THE TASK: Starting at the line holding "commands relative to" and finishing at the line holding "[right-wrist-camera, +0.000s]", transcribe the material exactly, keeping both ends but no pictures.

EXERCISE DATA:
---+---

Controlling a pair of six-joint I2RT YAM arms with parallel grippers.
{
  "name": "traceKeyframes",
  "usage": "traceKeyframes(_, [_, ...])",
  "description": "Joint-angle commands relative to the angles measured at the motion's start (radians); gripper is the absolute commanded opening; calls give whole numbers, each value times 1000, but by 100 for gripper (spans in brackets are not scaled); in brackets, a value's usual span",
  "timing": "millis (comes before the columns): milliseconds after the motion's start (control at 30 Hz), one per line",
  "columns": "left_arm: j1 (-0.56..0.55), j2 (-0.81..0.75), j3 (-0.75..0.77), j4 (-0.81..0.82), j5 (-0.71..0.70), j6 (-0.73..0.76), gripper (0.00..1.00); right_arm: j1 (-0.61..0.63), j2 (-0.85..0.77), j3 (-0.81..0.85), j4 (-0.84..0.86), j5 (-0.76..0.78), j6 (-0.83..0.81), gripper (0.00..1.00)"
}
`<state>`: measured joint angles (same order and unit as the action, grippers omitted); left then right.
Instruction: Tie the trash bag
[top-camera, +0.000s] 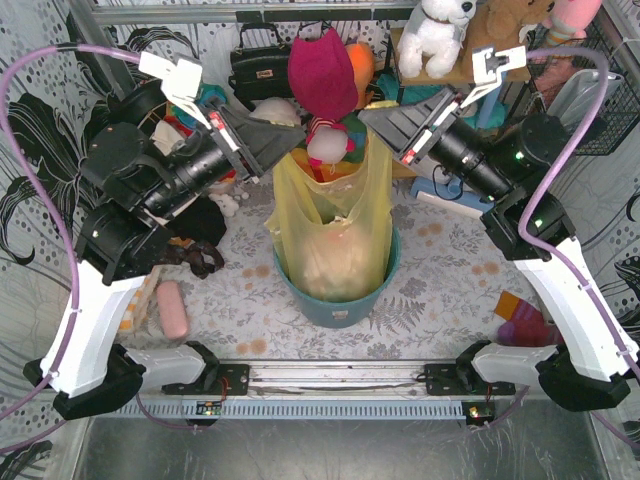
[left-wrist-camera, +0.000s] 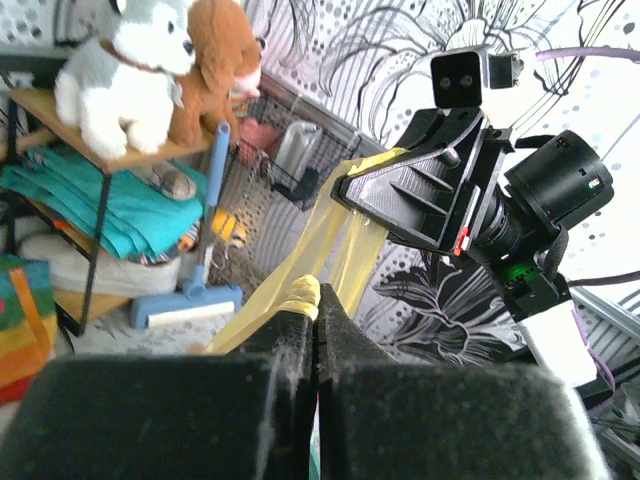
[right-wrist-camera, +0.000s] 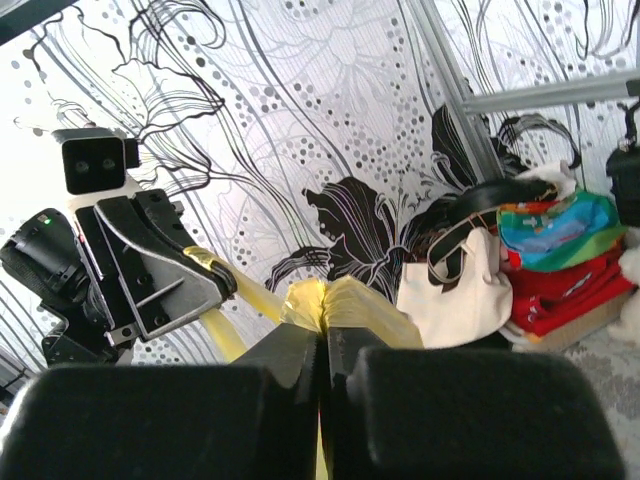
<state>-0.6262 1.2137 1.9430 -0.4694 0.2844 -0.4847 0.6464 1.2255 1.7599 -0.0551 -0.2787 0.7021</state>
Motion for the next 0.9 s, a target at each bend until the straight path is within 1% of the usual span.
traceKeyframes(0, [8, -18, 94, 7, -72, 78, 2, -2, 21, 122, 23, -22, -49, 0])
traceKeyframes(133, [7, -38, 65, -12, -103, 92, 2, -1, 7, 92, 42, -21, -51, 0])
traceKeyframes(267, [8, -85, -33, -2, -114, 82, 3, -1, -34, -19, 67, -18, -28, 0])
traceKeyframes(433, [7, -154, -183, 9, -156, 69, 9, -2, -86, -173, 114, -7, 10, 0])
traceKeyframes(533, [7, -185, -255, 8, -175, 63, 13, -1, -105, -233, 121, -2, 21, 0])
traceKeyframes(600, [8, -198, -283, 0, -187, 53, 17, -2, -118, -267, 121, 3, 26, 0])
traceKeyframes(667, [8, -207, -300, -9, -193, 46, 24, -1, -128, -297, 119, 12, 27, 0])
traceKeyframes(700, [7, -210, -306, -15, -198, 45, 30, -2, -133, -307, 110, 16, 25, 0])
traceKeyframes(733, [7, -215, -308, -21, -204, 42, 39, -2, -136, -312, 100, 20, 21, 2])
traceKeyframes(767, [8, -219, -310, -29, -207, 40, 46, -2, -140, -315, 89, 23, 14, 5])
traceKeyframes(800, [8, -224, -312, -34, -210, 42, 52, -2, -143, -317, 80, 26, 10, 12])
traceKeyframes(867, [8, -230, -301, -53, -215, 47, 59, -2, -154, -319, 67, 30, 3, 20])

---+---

EXERCISE RESPONSE:
  "description": "Joint-angle commands relative to the angles measured at the motion's start (radians); gripper is the absolute commanded opening; calls give whole numbers, each value times 1000, but by 100 for gripper (spans in brackets are not scaled); in brackets, a value's usual span",
  "timing": "millis (comes before the columns): milliseconds after the motion's start (control at 30 Hz), one per line",
  "columns": "left_arm: j1 (-0.56..0.55), j2 (-0.81..0.75), j3 (-0.75..0.77), j4 (-0.81..0.82), j5 (-0.71..0.70), j6 (-0.73..0.76), gripper (0.00..1.00); right_arm: j1 (-0.61..0.63), j2 (-0.85..0.77), j3 (-0.81..0.85), j4 (-0.84..0.86), j5 (-0.76..0.78), j6 (-0.83..0.81), gripper (0.00..1.00)"
}
`<state>`: measured joint angles (same order and unit as the action, grippers omitted); left then right.
Instruction: Tie the trash bag
[top-camera, +0.000s] 
[left-wrist-camera, +0.000s] 
[right-wrist-camera, +0.000s] 

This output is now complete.